**Given records:**
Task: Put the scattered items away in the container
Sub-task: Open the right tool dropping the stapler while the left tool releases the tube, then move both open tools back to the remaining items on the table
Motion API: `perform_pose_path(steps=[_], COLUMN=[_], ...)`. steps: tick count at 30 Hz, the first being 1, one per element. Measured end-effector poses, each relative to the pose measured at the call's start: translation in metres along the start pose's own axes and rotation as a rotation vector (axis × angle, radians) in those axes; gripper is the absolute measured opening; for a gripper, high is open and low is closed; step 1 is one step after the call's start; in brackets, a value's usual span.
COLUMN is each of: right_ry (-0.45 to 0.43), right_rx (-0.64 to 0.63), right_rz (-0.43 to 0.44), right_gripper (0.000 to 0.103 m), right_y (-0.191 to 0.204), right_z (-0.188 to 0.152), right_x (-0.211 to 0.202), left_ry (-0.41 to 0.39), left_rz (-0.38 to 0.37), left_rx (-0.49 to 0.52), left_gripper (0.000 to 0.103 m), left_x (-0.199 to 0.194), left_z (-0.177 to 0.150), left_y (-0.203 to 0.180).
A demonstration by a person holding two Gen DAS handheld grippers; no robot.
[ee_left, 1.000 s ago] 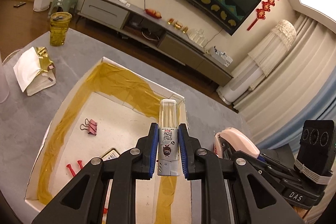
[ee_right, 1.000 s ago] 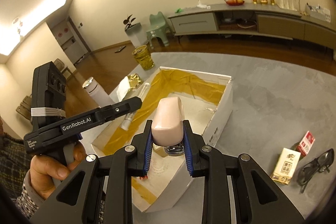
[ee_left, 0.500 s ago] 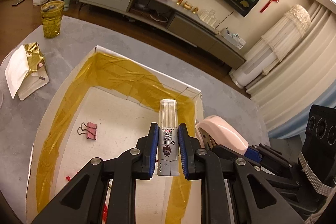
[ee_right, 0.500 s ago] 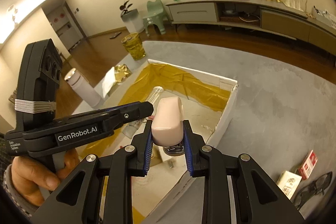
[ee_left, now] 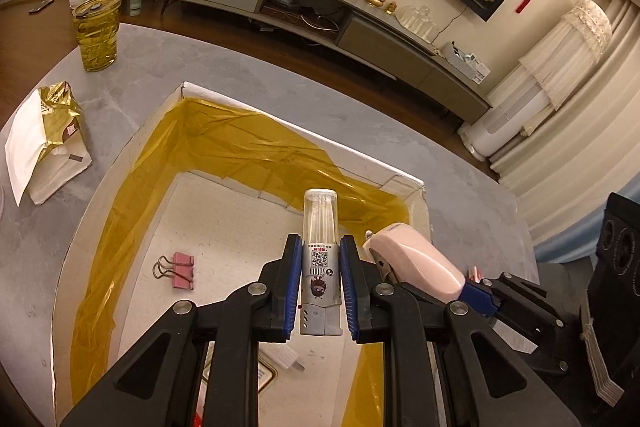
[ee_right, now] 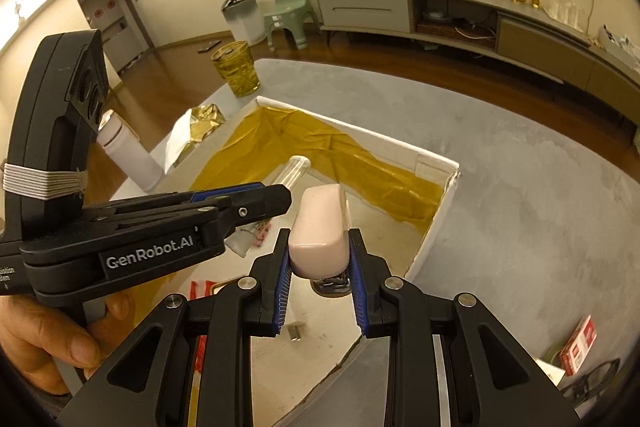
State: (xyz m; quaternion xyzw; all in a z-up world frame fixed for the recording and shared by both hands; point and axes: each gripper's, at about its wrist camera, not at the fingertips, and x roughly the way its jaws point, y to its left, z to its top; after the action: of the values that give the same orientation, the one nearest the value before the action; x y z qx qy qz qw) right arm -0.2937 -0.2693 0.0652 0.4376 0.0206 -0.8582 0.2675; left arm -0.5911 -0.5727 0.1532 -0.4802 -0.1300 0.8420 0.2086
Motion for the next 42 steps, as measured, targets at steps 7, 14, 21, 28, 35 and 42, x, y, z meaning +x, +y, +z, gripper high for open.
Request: perform_pose_path(steps=[7, 14, 21, 28, 35, 42], right_ry=[-0.020, -0.081, -0.111, -0.132, -0.149, -0.189], right_rx=[-0.024, -0.004, -0.008, -0.033, -0.008, -0.005], right_rz=[-0.006, 0.032, 0.108, 0.166, 0.199, 0.223], right_gripper=[0.035, 0.035, 0.035, 0.035, 0.035, 0.035], right_y=[-0.004, -0.009, 0.000, 0.012, 0.010, 0.013], right_z=[0.000, -0.027, -0.064, -0.108, -0.144, -0.159], right_x=[0.010, -0.023, -0.063, -0.096, -0.119, -0.145], left_ry=[0.033, 0.010, -0.048, -0.152, -0.222, -0.245], left_rz=[0.050, 0.022, 0.046, 0.157, 0.253, 0.270], left_rx=[-0.042, -0.051, -0.010, 0.114, 0.307, 0.384], left_gripper=[0.041, 0.041, 0.041, 0.043, 0.049, 0.052], left_x=[0.020, -0.001, -0.035, -0.075, -0.100, -0.115], left_z=[0.006, -0.006, -0.028, -0.058, -0.095, -0.126], left_y=[0.016, 0.020, 0.008, -0.020, -0.076, -0.118])
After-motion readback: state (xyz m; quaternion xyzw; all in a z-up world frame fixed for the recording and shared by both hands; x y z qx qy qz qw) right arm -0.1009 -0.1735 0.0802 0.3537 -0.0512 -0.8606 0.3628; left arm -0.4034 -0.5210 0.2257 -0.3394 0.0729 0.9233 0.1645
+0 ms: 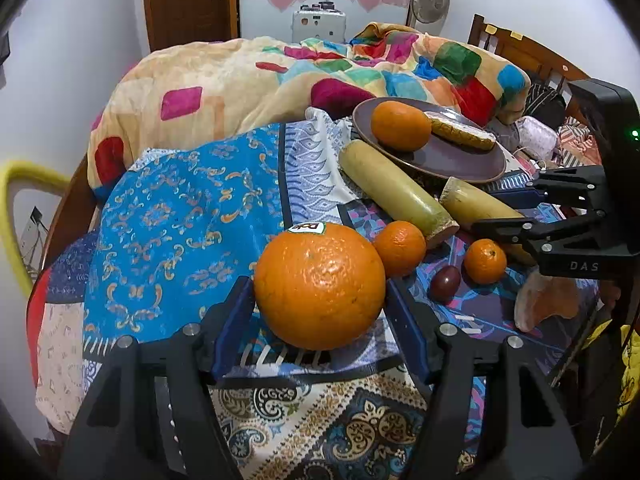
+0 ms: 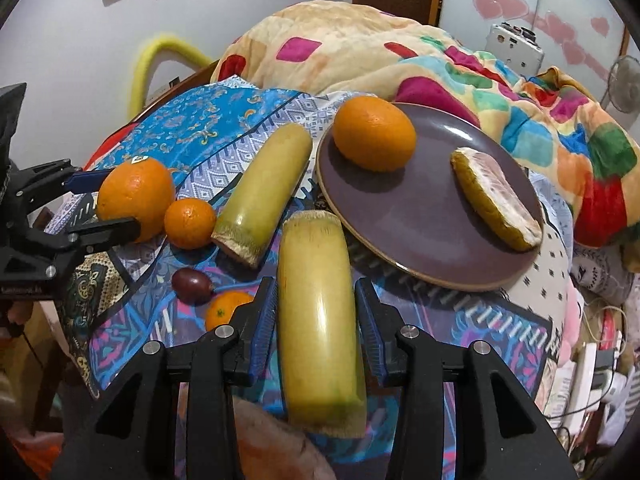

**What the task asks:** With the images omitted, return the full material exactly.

**Result for this exercise:**
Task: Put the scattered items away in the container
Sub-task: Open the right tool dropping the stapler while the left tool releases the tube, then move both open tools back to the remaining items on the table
Motion API: `perform_pose_path(steps=[_], COLUMN=[_], ...)`. steps: tick count at 30 Hz, the first being 1, one per element. Measured end-effector poses, each relative to the pose measured at the call's start: translation in metres along the start pose's own axes and rotation as a rotation vector (axis × angle, radians) in those axes; gripper is the absolute measured opening; for a gripper, high is open and low is closed; step 1 is one step after the call's start; in brackets, a value's usual span.
COLUMN is each of: right_ry (-0.45 to 0.43), right_rx (-0.64 to 0.63), right_rz (-0.43 to 0.44), right_gripper (0.000 to 0.103 m), right_y (-0.191 to 0.204), right_z (-0.188 to 0.152), right_x (-0.211 to 0.202), left_ry (-0.41 to 0.39), left_rz (-0.38 to 0.37), left_rx (-0.49 to 0.52), left_gripper (0.000 to 0.103 m), left_x (-0.199 to 0.194), left_z (-0.177 to 0.150), left_y (-0.203 to 0.180).
A demonstration by a person holding two Gen DAS handheld grippers; no robot.
[ee_left, 1.000 s ago] 
[ee_right, 1.000 s ago] 
[ee_left, 0.500 s ago] 
[ee_right, 0.500 s ago] 
[ee_left, now] 
[ee_right, now] 
State: (xyz m; quaternion xyzw; all in a z-up world frame fixed for the recording and shared by both hands; point and axes: each gripper's, at about its wrist camera, not at the fingertips, and x roughly the way its jaws point, y to its left, z to its top; after the action: of the values that give the same orientation, the one nearest the value before the action; x y z qx qy qz qw) right arm -0.2937 -0.2693 0.0652 0.4376 0.0206 -0.8582 0.2675; left arm -0.5911 -0.5727 0.1532 -0.4802 -0.1300 0.8420 0.2086
Motion for the next 42 steps, as measured, targets at steps 7, 14, 21, 28, 35 and 42, x, y, z meaning +x, +y, +z, gripper high for open.
Request: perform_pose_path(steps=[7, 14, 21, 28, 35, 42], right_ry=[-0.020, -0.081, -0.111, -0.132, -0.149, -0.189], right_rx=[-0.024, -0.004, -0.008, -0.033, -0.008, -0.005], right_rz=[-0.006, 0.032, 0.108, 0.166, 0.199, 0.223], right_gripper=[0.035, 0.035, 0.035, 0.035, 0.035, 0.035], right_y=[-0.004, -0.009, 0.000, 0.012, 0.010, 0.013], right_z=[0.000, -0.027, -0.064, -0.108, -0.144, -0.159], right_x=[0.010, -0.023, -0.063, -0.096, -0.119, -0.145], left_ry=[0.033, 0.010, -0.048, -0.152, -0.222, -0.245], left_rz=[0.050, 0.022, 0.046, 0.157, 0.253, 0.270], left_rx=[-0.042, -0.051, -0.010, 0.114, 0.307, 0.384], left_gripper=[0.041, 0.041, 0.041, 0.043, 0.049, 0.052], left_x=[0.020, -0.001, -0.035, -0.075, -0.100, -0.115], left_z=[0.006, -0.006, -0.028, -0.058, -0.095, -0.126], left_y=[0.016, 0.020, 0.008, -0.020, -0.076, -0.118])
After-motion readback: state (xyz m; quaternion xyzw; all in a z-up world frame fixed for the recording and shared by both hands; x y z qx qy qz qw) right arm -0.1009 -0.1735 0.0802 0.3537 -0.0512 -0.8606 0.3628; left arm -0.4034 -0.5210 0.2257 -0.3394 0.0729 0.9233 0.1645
+0 ms: 
+0 ms: 

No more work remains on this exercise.